FLORA
Financial Linked Open Data Reasoning and Management for Web Science

Index


Introduction

The concept of Linked Data is a new technological trend in information management that has emerged within the general framework that represents the Semantic Web. This term refers to a method for exposing, sharing and connecting data through unreferenced URIs on the Web.

Behind this concept is the ability to be able to transform the information contained in documents or data sources that, although they apparent to be structured, only their content is structured, not its data. This transformation is based on being able to get information from a document (which can be read, but that their data can not be used automatically as they have not been pre-interpreted) in a series of tagged data with which can work automatically.

Another concept associated to Linked Data is "Linked Open Data". Linked Open Data is a two-fold reference: On one hand makes references to Linked Open Data project which is precisely related with the managment of public (open) information with the aim of generate a kind of Linked Data avalaible to all the world.

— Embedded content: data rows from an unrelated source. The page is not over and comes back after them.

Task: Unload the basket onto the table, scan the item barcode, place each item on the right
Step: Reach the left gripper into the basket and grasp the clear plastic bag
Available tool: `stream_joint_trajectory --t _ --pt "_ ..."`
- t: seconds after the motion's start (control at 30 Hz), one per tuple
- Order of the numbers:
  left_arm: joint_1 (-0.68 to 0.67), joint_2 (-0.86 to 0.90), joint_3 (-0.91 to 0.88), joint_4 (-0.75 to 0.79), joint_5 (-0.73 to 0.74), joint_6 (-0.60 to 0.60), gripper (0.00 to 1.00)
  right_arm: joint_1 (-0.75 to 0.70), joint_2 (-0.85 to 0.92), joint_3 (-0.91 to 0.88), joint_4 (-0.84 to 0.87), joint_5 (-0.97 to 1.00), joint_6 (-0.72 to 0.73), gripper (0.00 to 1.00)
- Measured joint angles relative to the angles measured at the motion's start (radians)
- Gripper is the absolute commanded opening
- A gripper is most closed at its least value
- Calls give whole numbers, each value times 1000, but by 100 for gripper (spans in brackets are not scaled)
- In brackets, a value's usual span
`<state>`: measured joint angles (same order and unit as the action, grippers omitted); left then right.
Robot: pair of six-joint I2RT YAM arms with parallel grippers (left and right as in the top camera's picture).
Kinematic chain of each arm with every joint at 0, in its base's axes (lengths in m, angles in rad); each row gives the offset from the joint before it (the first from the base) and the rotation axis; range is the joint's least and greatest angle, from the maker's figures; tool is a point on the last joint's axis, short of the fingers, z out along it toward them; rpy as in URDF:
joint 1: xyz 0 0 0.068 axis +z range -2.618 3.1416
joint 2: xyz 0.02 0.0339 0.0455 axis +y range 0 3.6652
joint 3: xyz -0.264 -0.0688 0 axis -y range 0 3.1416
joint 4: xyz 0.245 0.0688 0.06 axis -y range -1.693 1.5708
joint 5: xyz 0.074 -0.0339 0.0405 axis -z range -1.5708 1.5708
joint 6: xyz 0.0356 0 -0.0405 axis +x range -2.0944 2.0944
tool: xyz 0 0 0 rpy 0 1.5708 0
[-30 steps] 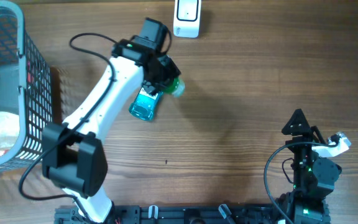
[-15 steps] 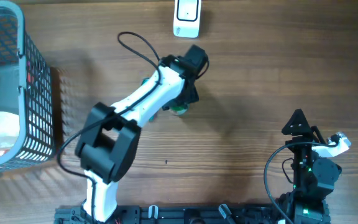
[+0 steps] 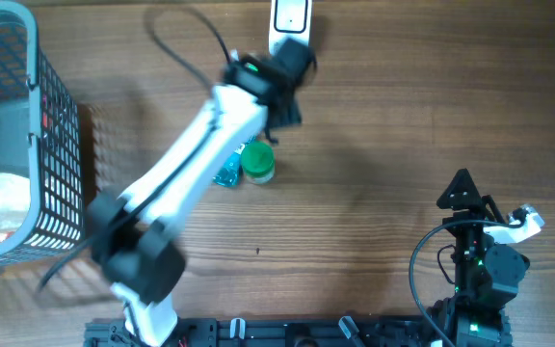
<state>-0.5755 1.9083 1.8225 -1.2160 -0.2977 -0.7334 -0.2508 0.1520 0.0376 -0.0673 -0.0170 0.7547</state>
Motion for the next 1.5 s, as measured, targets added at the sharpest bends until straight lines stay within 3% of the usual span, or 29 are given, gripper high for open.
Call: stream_joint_trajectory --t 0.2,0.3,0.43,0.57,0.7,0.83,1.03,1.5 --pt "17 -303 308 37 -13 127 100 0 0 0 0 0 0 100" --pt "93 -439 378 25 -144 111 100 0 0 0 0 0 0 100" --pt "388 -538 386 -85 -284 -18 100 0 0 0 0 0 0 100" --pt "726 -531 376 -232 -311 -168 100 0 0 0 0 0 0 100" --pt "1005 -458 303 -280 -249 -269 100 0 0 0 0 0 0 100" --pt "1152 -356 195 -246 -147 -325 100 0 0 0 0 0 0 100" --pt "1212 -156 76 -137 -63 -353 100 0 0 0 0 0 0 100" --pt "1210 198 65 -56 -31 -354 100 0 0 0 0 0 0 100"
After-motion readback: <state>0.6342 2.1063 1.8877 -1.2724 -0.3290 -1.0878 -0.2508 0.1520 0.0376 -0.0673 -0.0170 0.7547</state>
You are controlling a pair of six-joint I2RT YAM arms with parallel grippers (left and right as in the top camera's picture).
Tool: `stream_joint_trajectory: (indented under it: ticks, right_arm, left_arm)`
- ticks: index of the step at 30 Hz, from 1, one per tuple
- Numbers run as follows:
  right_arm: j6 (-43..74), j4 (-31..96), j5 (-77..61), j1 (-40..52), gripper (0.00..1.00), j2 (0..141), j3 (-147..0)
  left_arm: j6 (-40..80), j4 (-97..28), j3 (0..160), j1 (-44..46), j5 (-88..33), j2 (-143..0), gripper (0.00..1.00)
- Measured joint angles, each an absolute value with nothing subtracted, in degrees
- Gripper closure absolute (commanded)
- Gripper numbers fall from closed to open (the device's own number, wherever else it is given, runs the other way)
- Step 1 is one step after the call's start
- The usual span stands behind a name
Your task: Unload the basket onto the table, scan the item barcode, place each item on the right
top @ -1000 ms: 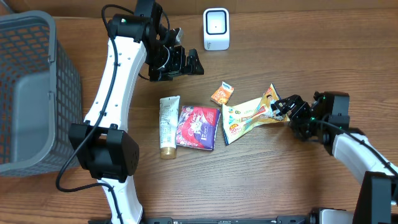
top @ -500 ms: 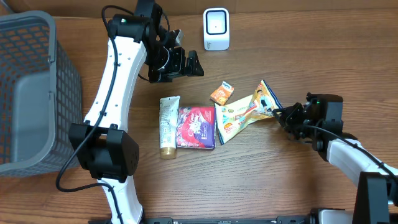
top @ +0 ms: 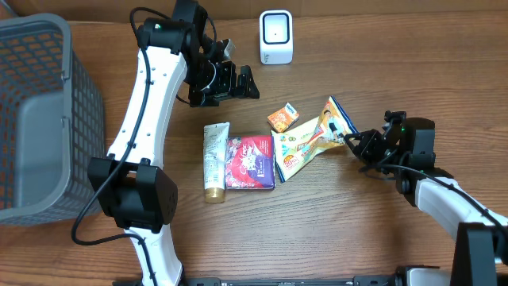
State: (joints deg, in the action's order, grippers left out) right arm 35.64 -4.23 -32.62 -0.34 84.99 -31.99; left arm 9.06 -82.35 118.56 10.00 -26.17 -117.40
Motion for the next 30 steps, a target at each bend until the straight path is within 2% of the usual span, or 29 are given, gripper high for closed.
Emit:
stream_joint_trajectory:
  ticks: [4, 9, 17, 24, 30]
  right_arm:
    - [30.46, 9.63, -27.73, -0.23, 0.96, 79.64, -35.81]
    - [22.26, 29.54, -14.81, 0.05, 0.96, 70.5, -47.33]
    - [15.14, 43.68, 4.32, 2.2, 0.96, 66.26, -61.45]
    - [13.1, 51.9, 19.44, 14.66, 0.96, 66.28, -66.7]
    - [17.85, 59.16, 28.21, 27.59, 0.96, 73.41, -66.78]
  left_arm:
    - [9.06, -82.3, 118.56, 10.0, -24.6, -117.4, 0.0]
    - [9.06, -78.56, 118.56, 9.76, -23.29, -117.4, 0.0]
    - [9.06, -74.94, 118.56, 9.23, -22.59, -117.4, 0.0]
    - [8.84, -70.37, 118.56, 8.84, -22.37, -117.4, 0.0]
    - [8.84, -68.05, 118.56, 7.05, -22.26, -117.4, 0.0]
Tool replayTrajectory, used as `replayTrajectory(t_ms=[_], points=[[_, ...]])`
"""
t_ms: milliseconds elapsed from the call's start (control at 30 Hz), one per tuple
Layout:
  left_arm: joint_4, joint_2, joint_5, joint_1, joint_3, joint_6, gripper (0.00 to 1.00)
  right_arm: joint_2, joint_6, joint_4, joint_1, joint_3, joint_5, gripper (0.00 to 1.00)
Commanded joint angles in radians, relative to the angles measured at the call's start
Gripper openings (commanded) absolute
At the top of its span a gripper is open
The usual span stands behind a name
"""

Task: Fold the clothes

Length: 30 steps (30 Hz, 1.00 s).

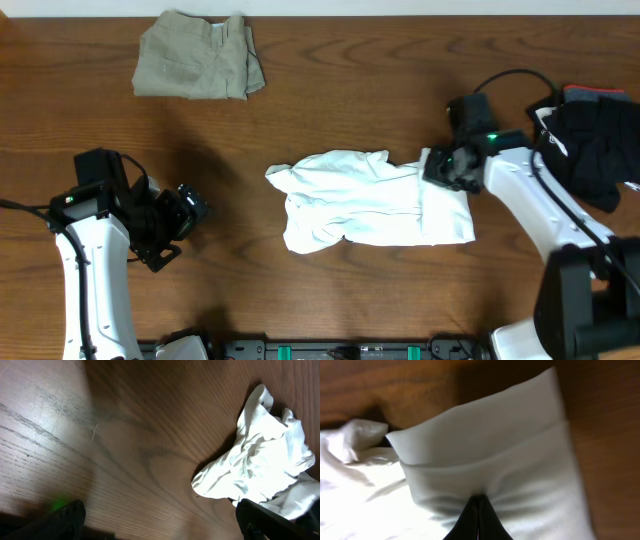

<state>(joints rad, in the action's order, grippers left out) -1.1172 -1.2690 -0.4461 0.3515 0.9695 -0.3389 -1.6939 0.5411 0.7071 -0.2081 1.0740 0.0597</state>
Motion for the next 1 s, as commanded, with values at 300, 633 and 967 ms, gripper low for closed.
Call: replayTrajectory(t_ms=[300, 633, 967], points=[[-0.001, 0.002, -0.01, -0.002, -0.01, 0.014, 0.98, -0.141, 0.05, -0.08, -0.048, -0.037, 0.095, 0.01], [0.0, 0.002, -0.01, -0.002, -0.01, 0.014, 0.98, 0.227, 0.004, 0.009, -0.047, -0.032, 0.126, 0.05], [0.0, 0.002, -0.01, -0.002, -0.01, 0.013, 0.98, 0.302, 0.029, 0.177, -0.047, -0.104, 0.046, 0.05]])
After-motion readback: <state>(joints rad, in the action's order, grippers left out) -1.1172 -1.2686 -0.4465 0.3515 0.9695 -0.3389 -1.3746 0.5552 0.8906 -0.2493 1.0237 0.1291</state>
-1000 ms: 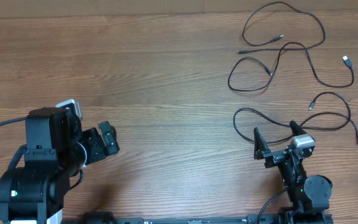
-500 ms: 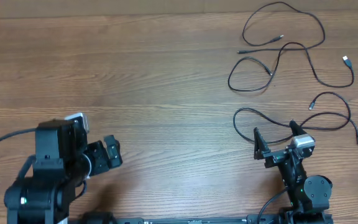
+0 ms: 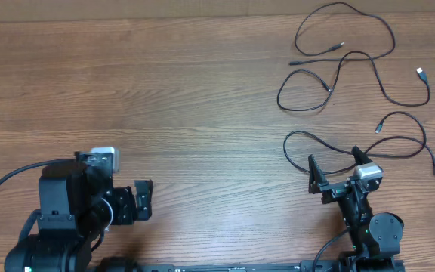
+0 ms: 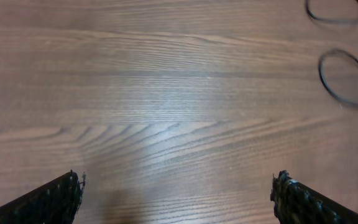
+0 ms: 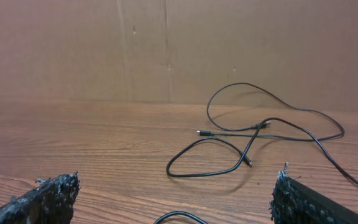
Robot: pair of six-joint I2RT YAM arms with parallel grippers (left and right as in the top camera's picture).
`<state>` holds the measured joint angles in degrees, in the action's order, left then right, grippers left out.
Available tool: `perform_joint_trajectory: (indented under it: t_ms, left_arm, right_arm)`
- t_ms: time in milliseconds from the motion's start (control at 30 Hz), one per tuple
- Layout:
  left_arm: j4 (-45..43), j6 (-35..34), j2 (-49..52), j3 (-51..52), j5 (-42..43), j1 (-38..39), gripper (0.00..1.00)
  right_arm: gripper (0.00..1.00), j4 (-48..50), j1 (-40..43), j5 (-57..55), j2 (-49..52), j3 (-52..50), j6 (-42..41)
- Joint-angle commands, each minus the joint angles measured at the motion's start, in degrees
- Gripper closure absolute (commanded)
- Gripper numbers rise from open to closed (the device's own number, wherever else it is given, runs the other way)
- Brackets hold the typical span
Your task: Untangle cables
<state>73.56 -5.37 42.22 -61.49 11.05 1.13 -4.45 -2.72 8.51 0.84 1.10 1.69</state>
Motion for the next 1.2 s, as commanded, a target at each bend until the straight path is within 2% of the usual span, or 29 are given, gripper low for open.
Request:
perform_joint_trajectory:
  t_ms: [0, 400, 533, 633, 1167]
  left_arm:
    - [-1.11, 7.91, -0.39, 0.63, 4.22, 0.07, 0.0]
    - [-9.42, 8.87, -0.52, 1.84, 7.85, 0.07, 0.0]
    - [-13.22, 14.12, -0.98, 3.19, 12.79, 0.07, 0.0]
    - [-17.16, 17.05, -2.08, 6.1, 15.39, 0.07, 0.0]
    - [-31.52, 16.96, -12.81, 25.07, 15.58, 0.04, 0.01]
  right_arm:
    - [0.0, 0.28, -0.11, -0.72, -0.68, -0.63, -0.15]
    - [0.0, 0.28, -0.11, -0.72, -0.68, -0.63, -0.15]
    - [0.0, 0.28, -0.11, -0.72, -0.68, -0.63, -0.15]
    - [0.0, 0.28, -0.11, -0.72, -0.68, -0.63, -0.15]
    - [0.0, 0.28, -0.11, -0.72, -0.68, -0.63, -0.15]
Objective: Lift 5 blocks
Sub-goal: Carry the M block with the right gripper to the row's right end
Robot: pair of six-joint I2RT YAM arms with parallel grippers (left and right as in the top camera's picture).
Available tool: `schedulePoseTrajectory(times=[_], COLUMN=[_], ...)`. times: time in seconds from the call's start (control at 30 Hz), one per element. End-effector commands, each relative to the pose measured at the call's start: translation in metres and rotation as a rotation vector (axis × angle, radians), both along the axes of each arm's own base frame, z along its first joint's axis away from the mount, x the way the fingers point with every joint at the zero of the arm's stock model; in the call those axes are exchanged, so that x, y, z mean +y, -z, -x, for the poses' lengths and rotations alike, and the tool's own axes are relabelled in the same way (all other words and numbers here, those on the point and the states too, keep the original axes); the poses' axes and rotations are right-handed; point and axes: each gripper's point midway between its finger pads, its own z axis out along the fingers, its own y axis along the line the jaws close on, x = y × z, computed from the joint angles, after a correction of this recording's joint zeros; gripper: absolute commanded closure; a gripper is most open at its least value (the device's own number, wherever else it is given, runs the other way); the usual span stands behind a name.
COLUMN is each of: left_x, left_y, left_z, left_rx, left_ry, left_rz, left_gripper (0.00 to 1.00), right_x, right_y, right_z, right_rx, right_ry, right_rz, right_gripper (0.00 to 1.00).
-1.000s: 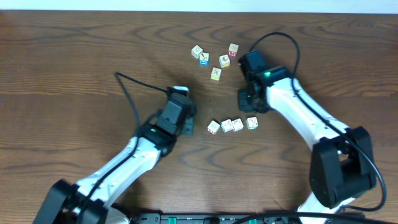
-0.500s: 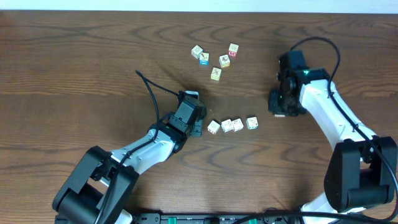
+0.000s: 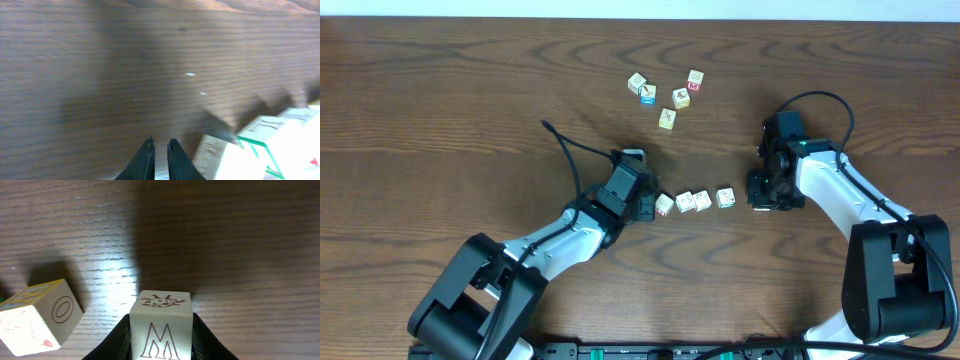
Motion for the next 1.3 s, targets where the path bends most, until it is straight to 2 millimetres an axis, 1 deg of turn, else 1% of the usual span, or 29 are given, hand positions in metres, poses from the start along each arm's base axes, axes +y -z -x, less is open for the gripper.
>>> schedulePoseTrajectory(times=[0.0,0.1,0.23,0.37,0.53,0.6,0.7,0.8,0.97,1.27], left_x=[-0.014,-0.021,-0.021,-0.019,-0.018,-0.018,-0.017,-0.016,-0.016,-0.016], left_y=[0.002,0.001,0.007,0.016,0.022,0.022,0.022,0.022,0.022,0.022], left_z=[0.009,0.012,0.014,0.017,0.018,0.018,0.017,0.016,0.016,0.016], left_rx=[0.012,0.002,0.016,0.038,0.050,0.049,0.042,0.041,0.039,0.038], left_ry=[0.031,0.050,0.054,0.054,0.053,0.053,0.050,0.048,0.046,0.049], left_rz=[0.026,0.032,0.022,0.005,-0.004,-0.004,-0.014,-0.016,-0.018,-0.020], left_gripper=[0.88,0.88,0.88,0.88,0.88,0.88,0.88,0.88,0.88,0.88], right_x=[0.006,0.013,0.016,0.034,0.035,0.034,0.027,0.027,0.025,0.025], right_y=[0.003,0.002,0.001,-0.002,-0.003,-0.003,-0.001,-0.001,-0.001,-0.002], right_z=[0.004,0.001,-0.002,-0.004,-0.007,-0.007,-0.007,-0.007,-0.008,-0.010], right_rx=[0.005,-0.011,-0.024,-0.047,-0.058,-0.059,-0.056,-0.058,-0.060,-0.068], right_ry=[-0.039,-0.089,-0.115,-0.201,-0.210,-0.217,-0.210,-0.207,-0.204,-0.198], right_rz=[-0.034,-0.068,-0.085,-0.177,-0.181,-0.176,-0.135,-0.135,-0.128,-0.129], right_gripper=[0.99,0.98,0.98,0.98,0.96,0.92,0.85,0.82,0.70,0.64])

Based on Linked Data, is intended to generate a series of procedures of scientific and technical nature to enable the isolation, categorization and classification of those elements of economic and financial character from the various sources of information available, allowing that these generated data can be used for automated environments.

This generation will rise to the concept of Financial Linked Data. In this case, "open" concept came from the acquisition of information from public and private sources with the objective of generate this information. The idea is, therefore, to perform a transformation of the information contained in financial documents to financial data which can be read and interpreted automatically by a machine.

Aims

The information stored in the documents can be read, interpreted and analyzed, among other things, by humans, in a more or less easy way, being able to isolate and categorize the elements contained in the text, so that the document or its contents, go of being mere information and data, meaning data a set of alphanumeric elements that can be used by a programmable element not human.

The process of obtaining these data is not a trivial task. A comprehensive analysis of the documents by using techniques of NLP (Natural Language Processing) is necessary to achieve the extraction of specific data. Besides this NLP process is necessary to generate a mapping process between the extracted concepts and their links with the aim of generating the Linked Open Data.

The aim therefore of this project and the initial hypothesis raised is the generation of a process that allows the extraction of economic data and financial information from the documents.